No poder salir corriendo
María Matienzo Puerto
La espera aquí se puede volver eterna. Creo que debe ser la maldita circunstancia del agua por todas partes.
Así es. Nadie puede salir corriendo y desaparecer más allá de la costa. Quizás, por eso mi mamá me dice que va a visitarme “dentro de un ratico” y se demora más de dos horas; Nena queda conmigo a las cuatro y realmente aparece a las cinco; o cuando vamos al teatro, la función anunciada a las ocho y media, puede que empiece a las nueve. Es que todos estamos/ están seguros que no hay para dónde correr.
A diferencia de lo que piensan los europeos, acostumbrados a la puntualidad, aquí es tan fuerte la costumbre que ni ellos escapan. Una vez que arriben a la isla sus relojes se descomponen y hasta el sol, a veces, se confabula.
Es un virus mortal que se les cuela poros adentro y se les puede encontrar fascinados, a destiempo, en cualquier rincón de la ciudad. Parece que La Habana, pese al polvo y los derrumbes, no ha perdido el embrujo.
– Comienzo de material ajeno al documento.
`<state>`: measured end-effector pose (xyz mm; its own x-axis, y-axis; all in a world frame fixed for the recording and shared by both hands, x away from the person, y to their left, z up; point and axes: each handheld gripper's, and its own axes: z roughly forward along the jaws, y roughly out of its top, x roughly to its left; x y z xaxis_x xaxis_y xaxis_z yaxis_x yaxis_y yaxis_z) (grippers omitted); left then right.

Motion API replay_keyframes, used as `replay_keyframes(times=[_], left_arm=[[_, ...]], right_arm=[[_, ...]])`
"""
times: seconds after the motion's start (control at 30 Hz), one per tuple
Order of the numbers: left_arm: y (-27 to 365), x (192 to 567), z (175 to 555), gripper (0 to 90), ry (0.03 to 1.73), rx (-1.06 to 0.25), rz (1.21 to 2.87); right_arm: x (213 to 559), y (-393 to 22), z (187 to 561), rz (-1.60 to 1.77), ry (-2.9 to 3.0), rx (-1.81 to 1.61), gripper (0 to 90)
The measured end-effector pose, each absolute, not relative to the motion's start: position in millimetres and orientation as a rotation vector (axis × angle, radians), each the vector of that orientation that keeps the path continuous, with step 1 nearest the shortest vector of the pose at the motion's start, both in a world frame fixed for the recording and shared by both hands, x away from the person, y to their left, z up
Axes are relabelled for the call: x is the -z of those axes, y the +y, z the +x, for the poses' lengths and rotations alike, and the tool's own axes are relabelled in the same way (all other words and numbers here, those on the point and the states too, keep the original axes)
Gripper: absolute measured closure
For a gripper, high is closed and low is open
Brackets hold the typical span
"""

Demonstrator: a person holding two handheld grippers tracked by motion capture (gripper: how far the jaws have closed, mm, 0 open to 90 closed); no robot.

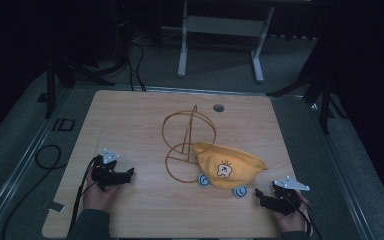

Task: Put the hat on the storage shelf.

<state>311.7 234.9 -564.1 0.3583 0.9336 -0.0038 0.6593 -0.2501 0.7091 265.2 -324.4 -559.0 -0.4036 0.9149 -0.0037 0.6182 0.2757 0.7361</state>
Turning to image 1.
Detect black looped floor cable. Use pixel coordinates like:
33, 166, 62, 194
0, 144, 63, 240

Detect black floor cables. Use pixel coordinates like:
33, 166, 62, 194
125, 41, 148, 93

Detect white metal desk frame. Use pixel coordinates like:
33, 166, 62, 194
177, 0, 276, 84

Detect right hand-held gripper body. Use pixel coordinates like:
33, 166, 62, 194
263, 175, 311, 216

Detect person's right hand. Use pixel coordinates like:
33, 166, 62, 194
273, 192, 314, 234

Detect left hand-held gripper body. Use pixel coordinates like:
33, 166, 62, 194
91, 148, 123, 193

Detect person's left hand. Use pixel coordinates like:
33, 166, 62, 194
82, 173, 123, 214

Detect black tripod stand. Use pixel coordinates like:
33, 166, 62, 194
44, 46, 116, 120
266, 29, 348, 135

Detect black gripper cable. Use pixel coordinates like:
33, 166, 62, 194
296, 195, 324, 240
68, 156, 98, 236

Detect gold wire hat stand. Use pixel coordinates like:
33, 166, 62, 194
161, 104, 217, 184

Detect yellow hat with cartoon print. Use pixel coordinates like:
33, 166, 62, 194
193, 142, 269, 198

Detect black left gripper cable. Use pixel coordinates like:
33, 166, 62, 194
68, 156, 98, 236

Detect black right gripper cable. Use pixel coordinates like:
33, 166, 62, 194
296, 195, 324, 240
Y digo europeos como, africanos, norteamericanos o latinos. A todos les sucede que aún cuando vienen a la isla a ajustar un negocio o a interesarse por algún proyecto, terminan perdiendo el tiempo, y quien quiera aprovecharlo, debe ajustarse los pantalones y el carácter.
Entonces sucede que los nativos que esperábamos para hablar de “cosas serias e interesantes,” quedamos esperando eternamente sin poder buscar más allá de lo que nos permite el terruño. Y nuestros proyectos de hacer “cosas serias e interesantes” quedan en el olvido para dar paso a mojitos, salsa y sexo.
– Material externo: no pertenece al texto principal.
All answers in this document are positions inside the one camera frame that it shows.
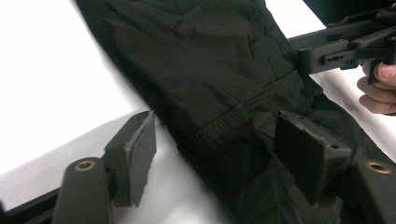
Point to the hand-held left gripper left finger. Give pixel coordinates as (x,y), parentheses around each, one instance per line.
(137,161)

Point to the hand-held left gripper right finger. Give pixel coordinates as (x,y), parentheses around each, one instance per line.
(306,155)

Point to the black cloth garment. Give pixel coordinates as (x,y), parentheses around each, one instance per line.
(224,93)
El cubaneo o la desmemoria lleva consigo ciertas dosis de alegría y de amargura, es según el bando que le haya tocado vivir, aunque a veces se alternen y sin quererlo (uno nunca escoge en eso casos) sea también victimario y haga esperar a alguien eternamente porque está seguro que no puede salir corriendo a ningún lugar.